*YOUR GOAL*: What lines of the data include the string "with"? Copy them all.
====== DATA
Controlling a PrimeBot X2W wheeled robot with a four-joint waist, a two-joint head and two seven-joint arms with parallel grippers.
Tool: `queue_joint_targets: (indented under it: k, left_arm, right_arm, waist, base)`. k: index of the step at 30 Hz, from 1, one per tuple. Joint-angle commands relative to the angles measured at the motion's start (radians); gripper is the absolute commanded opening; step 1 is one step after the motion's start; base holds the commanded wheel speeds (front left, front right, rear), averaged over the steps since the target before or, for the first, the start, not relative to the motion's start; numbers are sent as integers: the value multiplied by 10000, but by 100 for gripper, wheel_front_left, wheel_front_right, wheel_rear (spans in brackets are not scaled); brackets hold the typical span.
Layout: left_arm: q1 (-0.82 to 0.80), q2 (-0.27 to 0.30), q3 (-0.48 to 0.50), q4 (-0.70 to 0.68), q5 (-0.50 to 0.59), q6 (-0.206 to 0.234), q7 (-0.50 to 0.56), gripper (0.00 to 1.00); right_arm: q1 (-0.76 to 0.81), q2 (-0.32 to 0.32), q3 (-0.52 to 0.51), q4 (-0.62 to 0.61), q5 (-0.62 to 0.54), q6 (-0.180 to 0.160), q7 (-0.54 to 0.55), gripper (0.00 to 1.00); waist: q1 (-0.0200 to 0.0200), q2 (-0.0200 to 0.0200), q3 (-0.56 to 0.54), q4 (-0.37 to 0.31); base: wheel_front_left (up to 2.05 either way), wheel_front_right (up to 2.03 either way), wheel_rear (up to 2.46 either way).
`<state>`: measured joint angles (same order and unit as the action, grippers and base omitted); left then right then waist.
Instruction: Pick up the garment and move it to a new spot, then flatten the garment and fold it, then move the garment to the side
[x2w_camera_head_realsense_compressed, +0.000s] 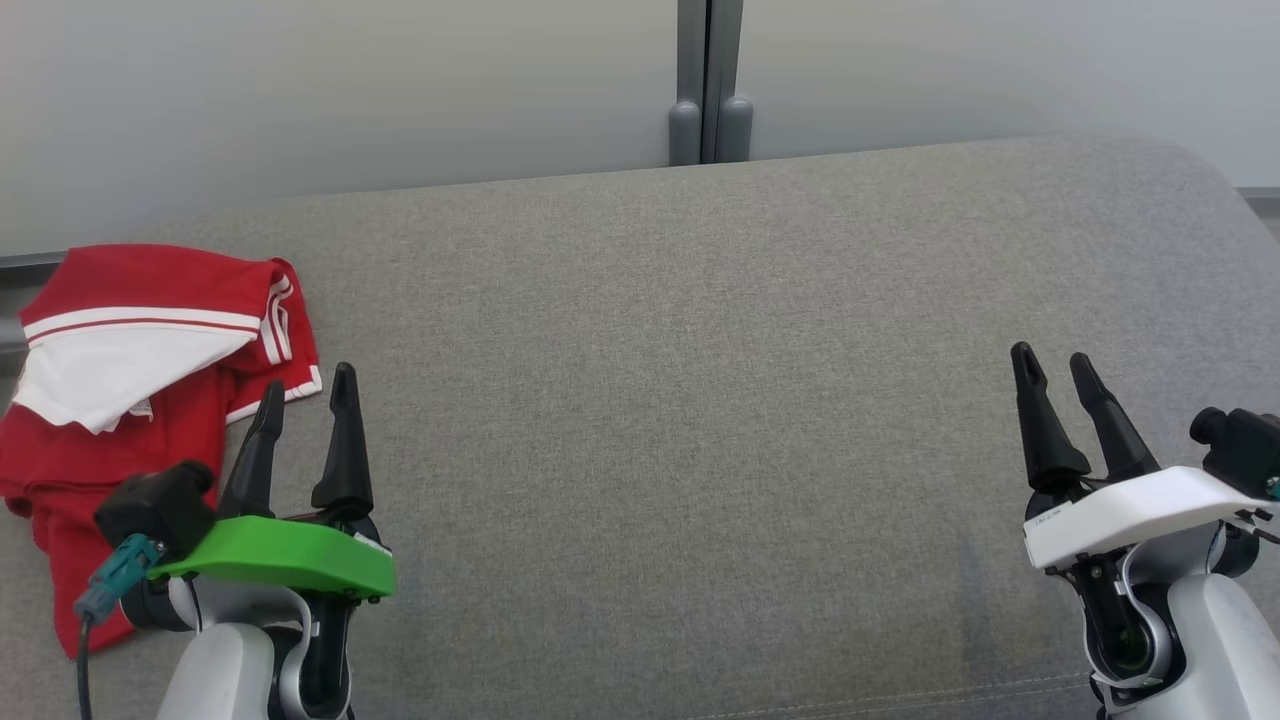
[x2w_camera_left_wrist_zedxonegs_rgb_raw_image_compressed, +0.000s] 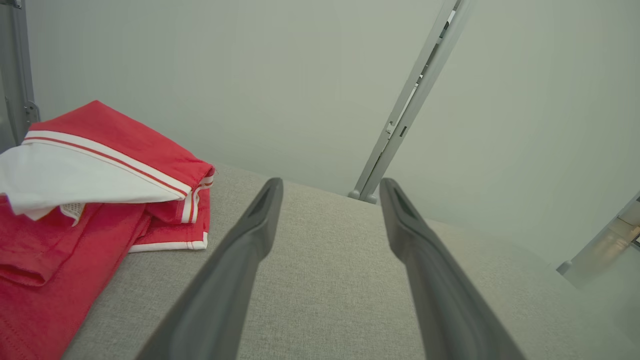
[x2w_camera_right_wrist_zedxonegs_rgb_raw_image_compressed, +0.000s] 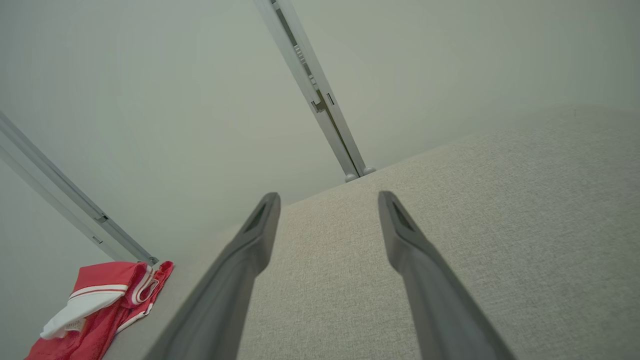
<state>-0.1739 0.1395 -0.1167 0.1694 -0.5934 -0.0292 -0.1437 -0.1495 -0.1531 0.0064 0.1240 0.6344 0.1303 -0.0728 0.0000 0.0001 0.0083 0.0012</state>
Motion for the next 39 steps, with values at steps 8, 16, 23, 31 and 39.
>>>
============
*RESULT OF THIS EXERCISE*:
Controlling a PrimeBot X2W wheeled robot with a four-joint waist, a two-joint head and two seven-joint arms with parallel grippers.
Motion for the next 39 steps, with values at steps 8, 16, 23, 31 and 39.

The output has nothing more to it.